Les syndicats ont durci le ton, si on suit la déclaration commune à la fin du mois de juillet de Lee Gyeong-hun, responsable du syndicat à Hyundai et Kim Jong-seok, son homologue à Kia :
« La Cour suprême a confirmé l’an dernier que les bonus réguliers devaient devenir salaire régulier, mais Hyundai-KIA a dit qu’il ne l’accepterait pas … Si l’entreprise veut s’embourber dans une catastrophe avec ces négociations malhonnêtes, on lancera une grève illimitée ».
Lutte de classes en Corée du sud :
un syndicat de classe et de masse face à un patronat intransigeant
Les deux syndicats présents dans les entreprises font partie du KMWU (Syndicat des travailleurs de la métallurgie coréenne), la première fédération de la puissante et combative Confédération coréenne des syndicats (KCTU).
La KCTU compte 700 000 syndiqués, elle est une des deux grandes confédérations syndicales mais représente une alternative à la FKTU proche du pouvoir et du patronat.
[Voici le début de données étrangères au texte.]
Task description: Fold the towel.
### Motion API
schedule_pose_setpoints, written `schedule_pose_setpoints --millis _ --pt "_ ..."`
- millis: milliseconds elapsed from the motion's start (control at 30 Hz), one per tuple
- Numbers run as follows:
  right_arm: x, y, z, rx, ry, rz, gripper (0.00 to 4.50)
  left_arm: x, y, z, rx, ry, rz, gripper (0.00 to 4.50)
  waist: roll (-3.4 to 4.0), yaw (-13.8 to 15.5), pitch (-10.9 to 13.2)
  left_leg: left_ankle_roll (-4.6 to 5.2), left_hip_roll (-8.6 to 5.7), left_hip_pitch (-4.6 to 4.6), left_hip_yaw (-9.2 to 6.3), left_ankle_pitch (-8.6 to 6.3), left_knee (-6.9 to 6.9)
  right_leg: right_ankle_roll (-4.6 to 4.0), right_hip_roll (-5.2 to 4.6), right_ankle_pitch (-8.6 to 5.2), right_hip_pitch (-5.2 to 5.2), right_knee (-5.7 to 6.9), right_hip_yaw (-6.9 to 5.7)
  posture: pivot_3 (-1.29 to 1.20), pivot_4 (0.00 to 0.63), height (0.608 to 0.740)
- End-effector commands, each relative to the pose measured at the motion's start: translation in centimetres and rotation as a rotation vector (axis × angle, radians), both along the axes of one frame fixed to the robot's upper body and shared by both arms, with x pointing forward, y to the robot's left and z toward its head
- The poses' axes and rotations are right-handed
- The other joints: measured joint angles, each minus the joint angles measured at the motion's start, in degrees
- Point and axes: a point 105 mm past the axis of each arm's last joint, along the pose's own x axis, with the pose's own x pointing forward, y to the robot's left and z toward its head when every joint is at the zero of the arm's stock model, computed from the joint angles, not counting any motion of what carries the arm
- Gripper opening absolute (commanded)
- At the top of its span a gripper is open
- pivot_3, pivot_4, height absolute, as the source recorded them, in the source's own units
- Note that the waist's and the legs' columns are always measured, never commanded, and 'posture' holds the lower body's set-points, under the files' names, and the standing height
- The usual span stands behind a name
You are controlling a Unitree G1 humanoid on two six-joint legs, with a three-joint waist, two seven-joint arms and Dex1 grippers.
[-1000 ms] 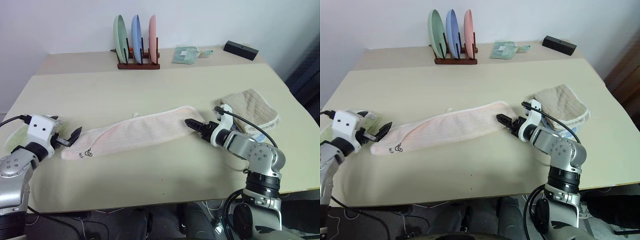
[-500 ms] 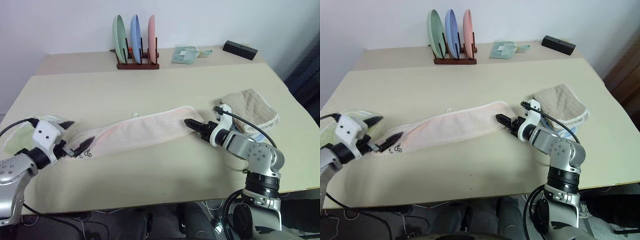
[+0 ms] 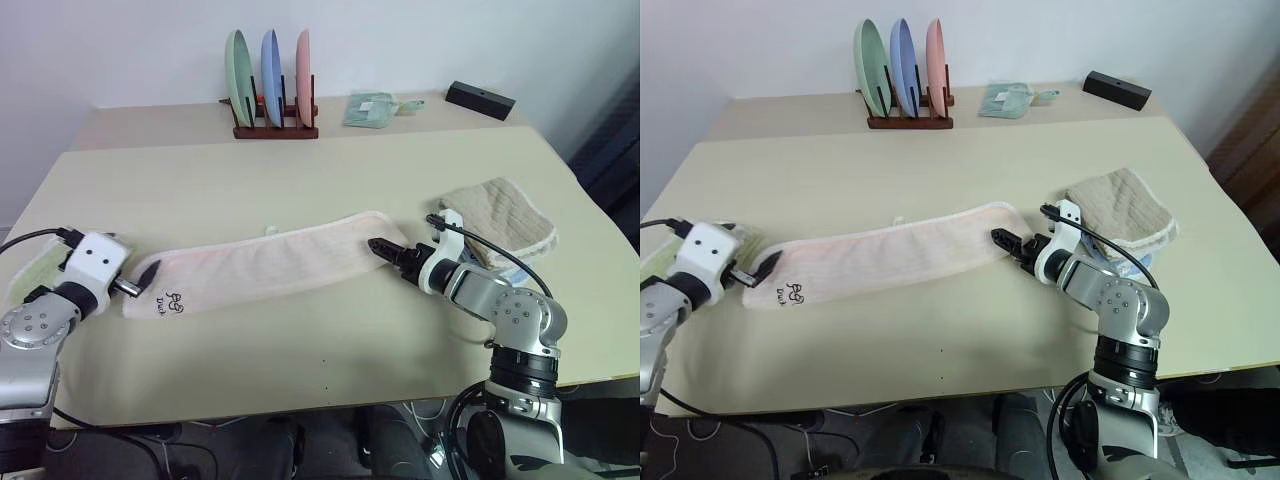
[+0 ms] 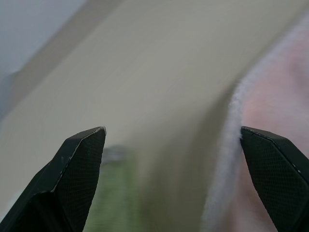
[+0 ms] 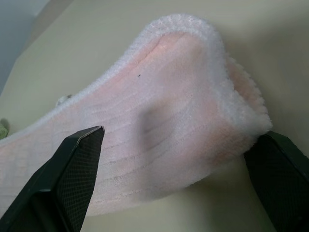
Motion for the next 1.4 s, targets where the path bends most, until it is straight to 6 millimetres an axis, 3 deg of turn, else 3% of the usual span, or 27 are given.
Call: schedule_pose_setpoints --millis 33,200,300,533,633,767,867,933,1033,1133,1200,1300,1400 --pt "-0.1 -0.5 -0.7 -0.018 0.027 -0.017 4.49 0.0 1.1 1.3 -0.003 -0.074 0.059 4.5 0.0 0.0 0.0 0.0 0.0 -0.01 0.0 0.0 0.0 0.0 0.0 0.0 0.0 0.0 0.0 0.0 0.15 0.726" --pt "-0.1 -0.3 -0.5 -0.017 0.019 -0.011 4.49 -0.2 0.6 2.2 -0.092 -0.116 0.037 4.5 -0.01 0.0 0.0 0.0 0.0 -0.01 0.0 0.0 0.0 0.0 -0.01 0.0 0.0 0.0 0.0 0.0 0.15 0.726" --pt "0.0 -0.3 -0.3 -0.004 0.011 -0.015 3.66 -0.3 0.6 3.0 -0.143 -0.155 0.034 4.5 0.0 0.0 0.0 0.0 0.0 -0.02 0.01 0.0 0.0 0.0 -0.02 0.0 -0.01 0.0 0.01 0.0 0.15 0.726" --pt "-0.1 -0.5 0.8 0.008 -0.017 -0.033 0.07 -0.2 -2.0 5.6 -0.267 -0.238 -0.081 4.5 0.03 0.0 0.1 -0.02 0.0 -0.22 0.02 0.01 0.0 0.0 -0.05 0.0 -0.25 0.01 0.02 0.0 0.15 0.726" --pt "-0.2 -1.0 1.2 -0.001 -0.03 -0.051 0.02 -0.3 -4.0 5.9 -0.329 -0.229 -0.171 4.5 0.04 0.0 0.1 -0.02 0.0 -0.23 0.02 0.01 0.0 0.0 -0.05 0.0 -0.26 0.0 0.03 0.0 0.15 0.726" --pt "-0.7 -3.4 3.2 -0.037 -0.1 -0.11 0.02 -2.2 -11.3 3.8 -0.507 -0.033 -0.482 4.5 0.09 0.1 0.1 -0.01 -0.02 -0.27 0.02 0.01 0.01 0.0 -0.06 0.0 -0.26 -0.01 0.03 0.0 0.15 0.726" --pt "-1.2 -4.8 4.7 -0.084 -0.156 -0.127 0.02 -3.4 -14.8 2.9 -0.59 0.06 -0.61 4.5 0.09 0.1 0.1 0.0 -0.06 -0.3 0.03 0.0 0.02 0.01 -0.08 0.0 -0.25 -0.05 0.04 0.0 0.15 0.726" --pt "-1.4 -5.3 5.5 -0.106 -0.182 -0.129 0.02 -3.8 -16.0 2.6 -0.617 0.09 -0.655 4.5 0.1 0.1 0.1 0.0 -0.03 -0.3 0.03 0.0 0.02 0.01 -0.05 0.0 -0.26 -0.04 0.03 0.0 0.15 0.726" --pt "-2.1 -6.4 9.1 -0.257 -0.331 -0.086 0.02 -3.4 -18.2 1.4 -0.631 0.125 -0.692 4.5 0.33 0.1 0.3 0.0 -0.01 -0.25 0.04 0.0 0.01 0.0 -0.05 0.0 -0.2 -0.02 0.03 0.0 0.15 0.726" --pt "-2.5 -5.0 11.0 -0.389 -0.432 0.049 0.02 -2.8 -18.1 1.4 -0.635 0.116 -0.684 4.5 0.34 0.0 0.3 0.02 -0.03 -0.26 0.09 0.0 0.03 0.03 -0.05 -0.02 -0.19 -0.04 0.03 0.0 0.15 0.726" --pt "-3.1 -2.5 11.3 -0.499 -0.502 0.219 0.02 -2.5 -17.6 1.4 -0.624 0.113 -0.674 4.5 0.33 -0.3 0.3 0.01 0.06 -0.2 0.1 0.0 0.0 0.02 -0.03 -0.02 -0.16 -0.04 0.03 0.0 0.15 0.726" --pt "-3.9 0.5 10.6 -0.605 -0.56 0.427 0.02 -2.2 -17.1 1.3 -0.614 0.11 -0.655 4.5 0.31 -0.2 0.3 0.01 0.1 -0.14 0.14 0.0 -0.06 0.03 -0.02 -0.03 -0.14 -0.07 0.04 0.0 0.15 0.726" --pt "-4.4 4.3 8.2 -0.696 -0.593 0.641 0.02 -2.3 -16.8 1.2 -0.601 0.113 -0.65 4.5 0.27 0.0 0.3 0.0 0.05 -0.21 0.12 0.01 0.01 0.04 -0.04 -0.03 -0.15 -0.09 0.03 0.0 0.15 0.726"
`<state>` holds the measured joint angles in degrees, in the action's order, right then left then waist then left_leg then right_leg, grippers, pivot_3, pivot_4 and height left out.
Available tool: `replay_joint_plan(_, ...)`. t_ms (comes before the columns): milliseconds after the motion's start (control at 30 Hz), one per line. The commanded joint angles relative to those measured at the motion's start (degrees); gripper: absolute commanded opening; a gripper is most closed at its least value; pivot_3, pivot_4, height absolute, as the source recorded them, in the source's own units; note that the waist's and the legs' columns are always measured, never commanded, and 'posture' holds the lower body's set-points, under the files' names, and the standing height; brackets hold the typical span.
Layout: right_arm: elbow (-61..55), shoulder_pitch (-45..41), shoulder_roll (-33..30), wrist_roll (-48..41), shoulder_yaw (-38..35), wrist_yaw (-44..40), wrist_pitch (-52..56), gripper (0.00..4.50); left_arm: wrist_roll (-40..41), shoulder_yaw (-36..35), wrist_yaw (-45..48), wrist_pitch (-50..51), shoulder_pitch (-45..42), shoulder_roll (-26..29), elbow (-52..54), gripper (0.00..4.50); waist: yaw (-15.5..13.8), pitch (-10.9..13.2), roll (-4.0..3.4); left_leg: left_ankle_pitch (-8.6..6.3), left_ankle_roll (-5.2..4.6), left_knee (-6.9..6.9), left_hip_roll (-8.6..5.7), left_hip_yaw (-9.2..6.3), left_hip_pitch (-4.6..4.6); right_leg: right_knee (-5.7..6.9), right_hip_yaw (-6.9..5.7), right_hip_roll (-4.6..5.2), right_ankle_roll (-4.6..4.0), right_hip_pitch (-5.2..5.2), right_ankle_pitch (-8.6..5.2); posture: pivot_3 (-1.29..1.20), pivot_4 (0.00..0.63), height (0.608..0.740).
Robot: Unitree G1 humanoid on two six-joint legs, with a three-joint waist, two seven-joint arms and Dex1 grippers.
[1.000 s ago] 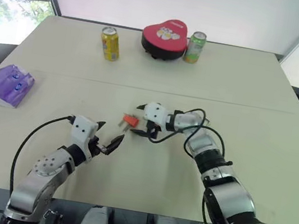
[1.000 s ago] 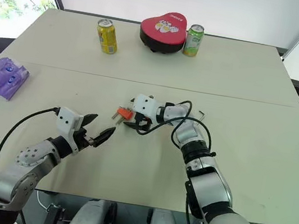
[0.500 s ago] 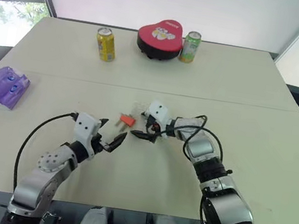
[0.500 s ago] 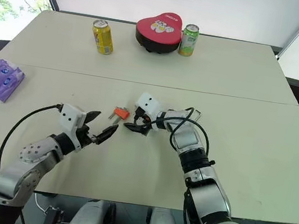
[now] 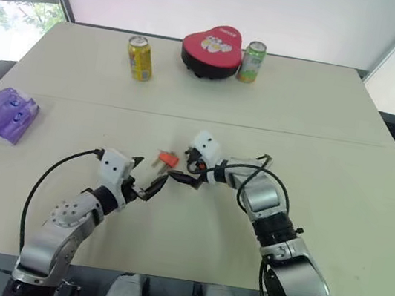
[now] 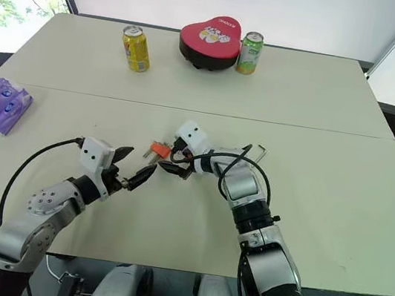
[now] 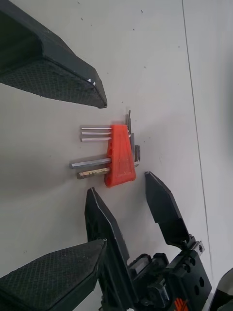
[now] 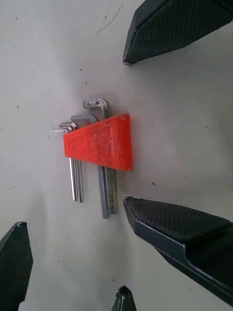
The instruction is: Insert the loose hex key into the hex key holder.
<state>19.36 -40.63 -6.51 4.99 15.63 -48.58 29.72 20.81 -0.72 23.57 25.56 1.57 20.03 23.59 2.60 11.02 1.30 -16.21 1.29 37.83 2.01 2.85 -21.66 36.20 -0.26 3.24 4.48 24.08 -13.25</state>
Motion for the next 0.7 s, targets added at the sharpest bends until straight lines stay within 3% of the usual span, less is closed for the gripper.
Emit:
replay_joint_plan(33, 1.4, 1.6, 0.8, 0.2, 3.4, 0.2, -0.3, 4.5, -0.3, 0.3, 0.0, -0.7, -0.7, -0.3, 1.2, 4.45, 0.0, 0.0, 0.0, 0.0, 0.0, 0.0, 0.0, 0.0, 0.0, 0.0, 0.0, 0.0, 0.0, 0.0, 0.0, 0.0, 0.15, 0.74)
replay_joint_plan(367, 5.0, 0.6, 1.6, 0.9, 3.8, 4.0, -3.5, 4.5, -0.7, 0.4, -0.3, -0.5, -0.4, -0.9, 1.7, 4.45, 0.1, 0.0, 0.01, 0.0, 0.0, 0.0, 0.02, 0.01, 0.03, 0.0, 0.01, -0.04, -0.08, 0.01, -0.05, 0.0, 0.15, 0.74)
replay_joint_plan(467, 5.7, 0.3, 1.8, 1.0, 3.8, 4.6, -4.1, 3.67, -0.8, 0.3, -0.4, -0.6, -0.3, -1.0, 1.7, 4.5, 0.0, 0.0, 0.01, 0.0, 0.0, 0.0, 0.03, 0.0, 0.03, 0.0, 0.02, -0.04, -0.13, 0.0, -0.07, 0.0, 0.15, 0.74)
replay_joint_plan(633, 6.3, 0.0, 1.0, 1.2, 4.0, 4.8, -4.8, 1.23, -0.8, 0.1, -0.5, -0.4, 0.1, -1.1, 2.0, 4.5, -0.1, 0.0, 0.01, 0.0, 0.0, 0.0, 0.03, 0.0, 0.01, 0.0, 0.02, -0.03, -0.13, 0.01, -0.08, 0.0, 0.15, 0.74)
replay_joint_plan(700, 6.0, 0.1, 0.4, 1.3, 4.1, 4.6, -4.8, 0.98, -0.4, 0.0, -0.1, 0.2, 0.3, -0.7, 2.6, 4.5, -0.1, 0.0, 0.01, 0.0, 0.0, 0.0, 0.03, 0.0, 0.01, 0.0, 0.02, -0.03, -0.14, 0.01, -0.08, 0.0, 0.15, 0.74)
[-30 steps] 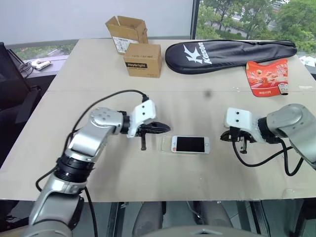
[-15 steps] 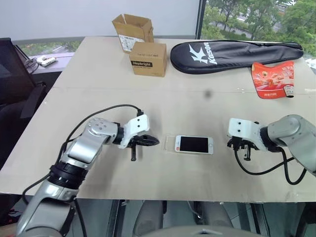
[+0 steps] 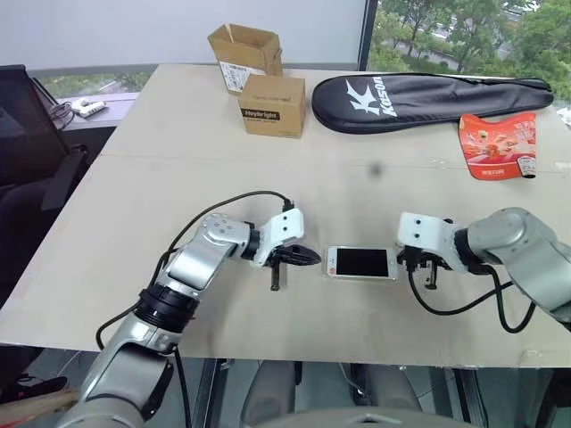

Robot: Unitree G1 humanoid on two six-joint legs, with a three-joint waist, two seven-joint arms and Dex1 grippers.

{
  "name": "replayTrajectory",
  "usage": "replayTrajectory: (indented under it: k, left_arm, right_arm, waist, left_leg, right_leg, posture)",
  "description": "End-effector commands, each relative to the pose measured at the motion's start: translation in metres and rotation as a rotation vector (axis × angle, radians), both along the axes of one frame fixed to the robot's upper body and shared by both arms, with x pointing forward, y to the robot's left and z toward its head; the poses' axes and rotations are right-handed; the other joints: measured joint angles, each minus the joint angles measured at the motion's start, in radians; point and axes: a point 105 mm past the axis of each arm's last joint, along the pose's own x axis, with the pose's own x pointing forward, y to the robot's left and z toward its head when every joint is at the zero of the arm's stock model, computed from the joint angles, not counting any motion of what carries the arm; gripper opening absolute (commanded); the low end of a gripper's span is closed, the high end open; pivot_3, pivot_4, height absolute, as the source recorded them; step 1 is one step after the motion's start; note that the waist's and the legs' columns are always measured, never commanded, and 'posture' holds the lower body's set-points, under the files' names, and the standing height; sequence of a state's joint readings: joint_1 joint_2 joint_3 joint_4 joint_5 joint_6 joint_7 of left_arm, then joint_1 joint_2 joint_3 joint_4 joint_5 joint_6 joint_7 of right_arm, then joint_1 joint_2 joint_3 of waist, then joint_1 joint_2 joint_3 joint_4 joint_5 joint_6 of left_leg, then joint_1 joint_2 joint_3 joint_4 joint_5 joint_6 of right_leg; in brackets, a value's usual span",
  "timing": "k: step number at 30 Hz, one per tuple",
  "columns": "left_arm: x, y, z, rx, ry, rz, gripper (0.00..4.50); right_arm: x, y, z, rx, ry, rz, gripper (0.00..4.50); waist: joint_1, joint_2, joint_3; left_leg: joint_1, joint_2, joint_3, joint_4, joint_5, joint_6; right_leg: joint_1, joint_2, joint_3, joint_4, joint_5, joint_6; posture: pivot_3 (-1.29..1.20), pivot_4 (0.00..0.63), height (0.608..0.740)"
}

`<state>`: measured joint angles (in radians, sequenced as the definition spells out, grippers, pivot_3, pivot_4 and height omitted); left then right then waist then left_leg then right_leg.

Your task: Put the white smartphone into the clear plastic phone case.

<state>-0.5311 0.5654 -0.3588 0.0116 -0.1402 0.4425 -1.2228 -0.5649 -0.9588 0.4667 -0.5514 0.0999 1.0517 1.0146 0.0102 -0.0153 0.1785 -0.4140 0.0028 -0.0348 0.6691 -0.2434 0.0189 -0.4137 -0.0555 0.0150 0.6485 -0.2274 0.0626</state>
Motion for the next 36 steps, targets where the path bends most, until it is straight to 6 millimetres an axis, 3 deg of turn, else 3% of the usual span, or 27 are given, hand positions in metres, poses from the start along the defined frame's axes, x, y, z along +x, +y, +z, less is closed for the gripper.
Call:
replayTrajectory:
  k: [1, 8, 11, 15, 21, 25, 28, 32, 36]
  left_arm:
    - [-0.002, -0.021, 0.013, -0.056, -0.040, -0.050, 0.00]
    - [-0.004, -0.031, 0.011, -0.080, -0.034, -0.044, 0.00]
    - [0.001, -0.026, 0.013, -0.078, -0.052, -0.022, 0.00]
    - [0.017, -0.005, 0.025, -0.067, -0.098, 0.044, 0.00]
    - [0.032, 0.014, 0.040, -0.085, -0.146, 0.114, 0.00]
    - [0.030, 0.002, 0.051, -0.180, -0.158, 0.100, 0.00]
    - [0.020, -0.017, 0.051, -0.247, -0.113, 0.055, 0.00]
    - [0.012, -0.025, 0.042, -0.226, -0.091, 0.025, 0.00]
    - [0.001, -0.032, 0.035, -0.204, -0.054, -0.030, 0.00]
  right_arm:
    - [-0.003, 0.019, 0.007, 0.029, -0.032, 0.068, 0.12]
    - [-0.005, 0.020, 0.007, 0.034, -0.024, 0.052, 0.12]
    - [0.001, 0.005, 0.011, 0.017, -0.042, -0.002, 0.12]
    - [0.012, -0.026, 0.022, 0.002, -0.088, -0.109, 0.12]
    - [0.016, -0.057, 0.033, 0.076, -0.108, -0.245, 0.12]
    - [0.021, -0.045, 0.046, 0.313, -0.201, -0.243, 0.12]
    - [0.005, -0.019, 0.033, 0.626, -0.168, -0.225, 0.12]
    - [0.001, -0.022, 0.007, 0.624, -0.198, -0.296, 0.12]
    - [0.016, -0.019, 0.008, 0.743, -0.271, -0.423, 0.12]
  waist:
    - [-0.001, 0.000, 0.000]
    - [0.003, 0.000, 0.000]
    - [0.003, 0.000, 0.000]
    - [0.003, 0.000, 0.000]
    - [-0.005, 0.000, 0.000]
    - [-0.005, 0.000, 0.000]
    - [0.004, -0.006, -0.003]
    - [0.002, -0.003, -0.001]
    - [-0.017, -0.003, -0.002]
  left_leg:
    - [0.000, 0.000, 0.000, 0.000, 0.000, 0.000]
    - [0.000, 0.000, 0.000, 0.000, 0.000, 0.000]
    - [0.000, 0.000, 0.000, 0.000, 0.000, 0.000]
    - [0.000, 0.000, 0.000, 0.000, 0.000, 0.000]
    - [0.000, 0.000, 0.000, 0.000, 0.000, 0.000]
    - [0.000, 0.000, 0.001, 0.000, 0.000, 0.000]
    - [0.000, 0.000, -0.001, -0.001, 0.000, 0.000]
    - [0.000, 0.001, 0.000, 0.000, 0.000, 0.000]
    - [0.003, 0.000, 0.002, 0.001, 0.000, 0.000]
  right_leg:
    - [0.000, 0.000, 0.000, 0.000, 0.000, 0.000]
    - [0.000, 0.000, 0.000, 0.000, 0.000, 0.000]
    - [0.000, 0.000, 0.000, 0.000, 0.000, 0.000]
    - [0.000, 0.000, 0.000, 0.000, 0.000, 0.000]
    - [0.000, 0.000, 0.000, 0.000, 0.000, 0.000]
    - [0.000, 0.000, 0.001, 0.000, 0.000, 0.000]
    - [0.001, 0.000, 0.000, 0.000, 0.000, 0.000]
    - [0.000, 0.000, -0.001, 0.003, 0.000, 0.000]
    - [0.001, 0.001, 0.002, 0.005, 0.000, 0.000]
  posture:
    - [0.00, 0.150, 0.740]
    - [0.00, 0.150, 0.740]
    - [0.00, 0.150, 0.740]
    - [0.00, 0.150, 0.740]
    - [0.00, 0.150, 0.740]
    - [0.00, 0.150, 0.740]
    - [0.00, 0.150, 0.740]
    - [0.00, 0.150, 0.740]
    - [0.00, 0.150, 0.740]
Elle est connue pour ses positions de lutte de classe, illustrées par les grandes grèves des années 1990.
Le patronat sud-coréen, lui, n’hésite pas à brandir le bâton après la carotte.
Alléguant de pertes de 50 millions d’euros dans les usines Hyundai et Kia (après la grève de 4 heures), le chaebol (monopole sud-coréen) prétend même que les syndicats lui ont coûté depuis 1987 (la fin de la dictature!) la somme de 11 milliards d’euros.
Face à ce péril syndical, Hyundai envisage deux solutions : l’embauche de travailleurs temporaires en substitution des travailleurs réguliers, la délocalisation.
A titre d’exemple, Hyundai délocalise une partie importante de sa production en Chine, envisageant de passer dans les prochaines années de 500 000 à 1 million de voitures produites dans le pays voisin. Actuellement, le groupe sud-coréen ne produit plus que 40 % de ses autos au pays.
Pourtant, Hyundai est loin de se porter mal : après avoir réalisé 1 milliard d’euros de profits en 2012, il a encore augmenté ses marges atteignant les 1,3 milliard en 2013. Selon les analystes, l’année 2014 devrait être marquée pour Hyundai par des profits records.
La Corée du sud, géant émergent de l’automobile
La grève lancée par plus de 100 000 ouvriers syndiqués du secteur n’est par ailleurs pas anecdotique. La Corée du sud est en effet devenu en quelques années un géant de l’industrie automobile.
La Corée du sud occupe désormais la cinquième place mondiale en termes de production automobile – derrière le Japon, la Chine, les Etats-unis et l’Allemagne – avec 4,5 millions d’autos assemblées en 2013, c’est quatre fois plus qu’il y a vingt ans.
Elle détient même le record du nombre d’automobiles produites par tête : 9 pour 100 habitants contre 2 pour 100 en Chine, 6 pour 100 en Allemagne, 7 pour 100 au Japon.
Le contraste est saisissant avec le déclin de l’industrie automobile française : encore numéro 4 mondial en 1994 avec 3,5 millions de voitures, elle est désormais à la 13 ème place mondiale avec 1,7 millions d’automobiles produites l’an dernier.
Après la grève héroïque des cheminots sud-coréens en décembre dernier, le mouvement des enseignants pour lutter contre l’interdiction de leurs syndicats au nom de l’anti-communisme, la grève des ouvriers de l’automobile sud-coréens ne peut qu’emporter tout notre sympathie.